* **Aim of the exercise**:
When the line containing "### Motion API" appears in the data below, begin copying there and stop only after the line containing "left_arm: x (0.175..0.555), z".

* **Records to process**:
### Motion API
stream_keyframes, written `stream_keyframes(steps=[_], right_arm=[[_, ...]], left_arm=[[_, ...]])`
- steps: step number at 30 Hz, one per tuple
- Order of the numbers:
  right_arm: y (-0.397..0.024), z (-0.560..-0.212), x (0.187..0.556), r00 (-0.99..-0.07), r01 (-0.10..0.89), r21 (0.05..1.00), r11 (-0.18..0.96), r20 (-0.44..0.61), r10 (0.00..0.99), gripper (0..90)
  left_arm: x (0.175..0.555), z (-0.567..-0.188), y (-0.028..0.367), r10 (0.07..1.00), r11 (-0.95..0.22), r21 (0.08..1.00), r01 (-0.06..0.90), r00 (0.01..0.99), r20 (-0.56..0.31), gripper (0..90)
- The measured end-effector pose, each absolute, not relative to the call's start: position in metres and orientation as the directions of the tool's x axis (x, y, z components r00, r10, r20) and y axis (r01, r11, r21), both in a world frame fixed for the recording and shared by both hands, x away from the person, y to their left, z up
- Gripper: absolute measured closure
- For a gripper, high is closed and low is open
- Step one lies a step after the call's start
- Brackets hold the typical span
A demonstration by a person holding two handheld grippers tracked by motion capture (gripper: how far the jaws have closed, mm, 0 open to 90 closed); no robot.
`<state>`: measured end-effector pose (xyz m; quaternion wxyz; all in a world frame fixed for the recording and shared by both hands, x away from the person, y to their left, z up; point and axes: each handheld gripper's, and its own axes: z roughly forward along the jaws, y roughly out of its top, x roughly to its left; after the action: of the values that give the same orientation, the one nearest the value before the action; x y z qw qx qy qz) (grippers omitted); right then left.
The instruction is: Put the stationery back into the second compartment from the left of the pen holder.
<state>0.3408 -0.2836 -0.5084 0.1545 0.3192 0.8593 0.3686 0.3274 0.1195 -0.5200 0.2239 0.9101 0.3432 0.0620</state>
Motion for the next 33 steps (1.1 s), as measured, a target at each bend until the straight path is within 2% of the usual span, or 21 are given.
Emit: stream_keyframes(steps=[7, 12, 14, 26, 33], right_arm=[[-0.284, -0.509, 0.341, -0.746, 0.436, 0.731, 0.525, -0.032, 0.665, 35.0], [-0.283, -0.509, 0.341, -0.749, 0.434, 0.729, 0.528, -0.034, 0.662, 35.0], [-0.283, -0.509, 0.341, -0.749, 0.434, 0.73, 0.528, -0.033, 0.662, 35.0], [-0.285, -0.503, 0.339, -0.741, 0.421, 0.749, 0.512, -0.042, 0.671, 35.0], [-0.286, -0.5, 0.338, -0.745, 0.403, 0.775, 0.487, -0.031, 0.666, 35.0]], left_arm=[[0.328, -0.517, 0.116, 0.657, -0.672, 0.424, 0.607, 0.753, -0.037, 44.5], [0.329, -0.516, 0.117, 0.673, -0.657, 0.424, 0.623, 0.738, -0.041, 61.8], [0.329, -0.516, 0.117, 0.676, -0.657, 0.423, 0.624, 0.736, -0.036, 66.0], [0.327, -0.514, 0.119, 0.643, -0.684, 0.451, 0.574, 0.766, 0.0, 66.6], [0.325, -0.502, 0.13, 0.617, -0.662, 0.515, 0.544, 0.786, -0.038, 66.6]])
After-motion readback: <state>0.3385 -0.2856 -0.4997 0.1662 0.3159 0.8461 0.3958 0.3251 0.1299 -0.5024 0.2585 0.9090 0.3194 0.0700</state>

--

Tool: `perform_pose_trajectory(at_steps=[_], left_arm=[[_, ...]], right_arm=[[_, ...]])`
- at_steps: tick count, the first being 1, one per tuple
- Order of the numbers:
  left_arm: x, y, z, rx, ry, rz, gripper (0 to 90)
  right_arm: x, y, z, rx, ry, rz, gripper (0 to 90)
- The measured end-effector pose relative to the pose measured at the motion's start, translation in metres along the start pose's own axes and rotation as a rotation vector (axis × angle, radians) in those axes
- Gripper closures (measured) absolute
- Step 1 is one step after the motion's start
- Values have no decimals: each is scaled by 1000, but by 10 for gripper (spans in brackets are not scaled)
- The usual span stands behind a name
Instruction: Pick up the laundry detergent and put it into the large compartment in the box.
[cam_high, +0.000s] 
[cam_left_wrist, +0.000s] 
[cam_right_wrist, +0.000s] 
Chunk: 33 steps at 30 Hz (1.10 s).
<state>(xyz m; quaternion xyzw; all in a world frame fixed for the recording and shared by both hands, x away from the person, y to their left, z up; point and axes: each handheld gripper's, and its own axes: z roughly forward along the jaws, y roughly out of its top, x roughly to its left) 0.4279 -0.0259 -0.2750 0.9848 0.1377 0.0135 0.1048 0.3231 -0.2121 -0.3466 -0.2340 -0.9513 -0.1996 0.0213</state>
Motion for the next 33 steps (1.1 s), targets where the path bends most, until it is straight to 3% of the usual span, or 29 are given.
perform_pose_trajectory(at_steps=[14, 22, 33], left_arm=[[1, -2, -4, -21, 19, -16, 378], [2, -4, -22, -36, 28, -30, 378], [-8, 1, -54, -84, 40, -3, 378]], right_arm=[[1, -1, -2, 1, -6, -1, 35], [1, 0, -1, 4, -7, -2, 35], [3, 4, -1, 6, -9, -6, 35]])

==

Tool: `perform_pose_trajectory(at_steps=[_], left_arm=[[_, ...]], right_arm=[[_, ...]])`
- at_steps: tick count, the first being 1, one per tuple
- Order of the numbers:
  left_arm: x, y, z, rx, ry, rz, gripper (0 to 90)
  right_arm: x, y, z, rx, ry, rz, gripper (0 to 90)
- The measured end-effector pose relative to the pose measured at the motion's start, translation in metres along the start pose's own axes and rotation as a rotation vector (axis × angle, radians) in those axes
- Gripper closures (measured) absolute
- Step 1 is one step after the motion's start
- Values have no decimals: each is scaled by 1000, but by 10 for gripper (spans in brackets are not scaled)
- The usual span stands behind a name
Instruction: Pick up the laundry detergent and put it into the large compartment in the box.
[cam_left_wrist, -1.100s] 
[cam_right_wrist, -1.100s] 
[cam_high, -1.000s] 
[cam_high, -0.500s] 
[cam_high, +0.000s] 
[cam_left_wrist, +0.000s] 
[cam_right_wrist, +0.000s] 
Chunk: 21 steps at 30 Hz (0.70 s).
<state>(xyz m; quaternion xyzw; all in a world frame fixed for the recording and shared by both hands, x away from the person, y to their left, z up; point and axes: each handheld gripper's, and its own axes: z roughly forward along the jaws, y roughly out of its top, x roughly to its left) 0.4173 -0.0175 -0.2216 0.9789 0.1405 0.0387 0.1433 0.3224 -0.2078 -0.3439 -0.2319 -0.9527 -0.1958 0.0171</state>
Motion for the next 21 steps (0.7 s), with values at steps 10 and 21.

* **Exercise output**:
### Motion API
stream_keyframes, written `stream_keyframes(steps=[_], right_arm=[[_, ...]], left_arm=[[_, ...]])`
- steps: step number at 30 Hz, one per tuple
- Order of the numbers:
  right_arm: y (-0.397..0.024), z (-0.560..-0.212), x (0.187..0.556), r00 (-0.99..-0.07), r01 (-0.10..0.89), r21 (0.05..1.00), r11 (-0.18..0.96), r20 (-0.44..0.61), r10 (0.00..0.99), gripper (0..90)
  left_arm: x (0.175..0.555), z (-0.567..-0.188), y (-0.028..0.367), r10 (0.07..1.00), r11 (-0.95..0.22), r21 (0.08..1.00), r01 (-0.06..0.90), r00 (0.01..0.99), r20 (-0.56..0.31), gripper (0..90)

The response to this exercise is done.